5 paths across 3 frameworks

NIST 800-531 mapping

SI-2

1.00

DISA · 2 · disa_xccdf · related
DISA · 2025-01-23 · disa_cci_list · equivalent

NIST 800-1713 mappings

3.14.1

1.00

DISA · 2 · disa_xccdf · related
DISA · 2025-01-23 · disa_cci_list · equivalent
NIST · Rev 2 (Feb 2020, errata Jan 2021) · nist_800_171_app_d · equivalent

3.14.2

1.00

DISA · 2 · disa_xccdf · related
DISA · 2025-01-23 · disa_cci_list · equivalent
NIST · Rev 2 (Feb 2020, errata Jan 2021) · nist_800_171_app_d · equivalent

3.14.3

1.00

DISA · 2 · disa_xccdf · related
DISA · 2025-01-23 · disa_cci_list · equivalent
NIST · Rev 2 (Feb 2020, errata Jan 2021) · nist_800_171_app_d · equivalent

CCI1 mapping

CCI-002605

1.00

DISA · 2 · disa_xccdf · related

Details

Check Text (C-256911r961683_chk)

As a system administrator for each Automation Controller host inspect the status of the DNF Automatic timer: systemctl status dnf-automatic.timer If "Active: active" is not included in the output, this is a finding.

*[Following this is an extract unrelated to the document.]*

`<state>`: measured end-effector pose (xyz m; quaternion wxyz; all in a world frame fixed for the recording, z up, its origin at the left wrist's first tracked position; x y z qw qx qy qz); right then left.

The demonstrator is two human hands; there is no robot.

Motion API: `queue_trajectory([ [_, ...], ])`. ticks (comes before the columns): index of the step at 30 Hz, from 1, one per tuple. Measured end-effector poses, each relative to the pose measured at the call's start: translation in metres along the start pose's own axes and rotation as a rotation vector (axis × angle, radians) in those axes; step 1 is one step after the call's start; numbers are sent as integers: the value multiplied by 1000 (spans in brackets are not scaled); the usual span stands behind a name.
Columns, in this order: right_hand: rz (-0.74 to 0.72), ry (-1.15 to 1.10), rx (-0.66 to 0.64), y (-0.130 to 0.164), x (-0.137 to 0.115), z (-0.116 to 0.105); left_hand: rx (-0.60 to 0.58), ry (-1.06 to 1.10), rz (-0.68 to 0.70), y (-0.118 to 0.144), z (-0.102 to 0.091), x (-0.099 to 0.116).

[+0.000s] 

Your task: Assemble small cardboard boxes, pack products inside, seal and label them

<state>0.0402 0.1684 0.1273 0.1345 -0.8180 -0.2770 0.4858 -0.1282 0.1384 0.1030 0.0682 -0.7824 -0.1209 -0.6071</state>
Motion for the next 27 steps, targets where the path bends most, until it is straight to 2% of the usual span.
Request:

Inspect the configuration of DNF Automatic: grep apply_updates /etc/dnf/automatic.conf If "apply_updates = yes" is not displayed, this is a finding.

Fix Text (F-60528r902302_fix)

Install and enable DNF Automatic: dnf install dnf-automatic (run the install) systemctl enable --now dnf-automatic.timer Modify /etc/dnf/automatic.conf and set "apply_updates = yes".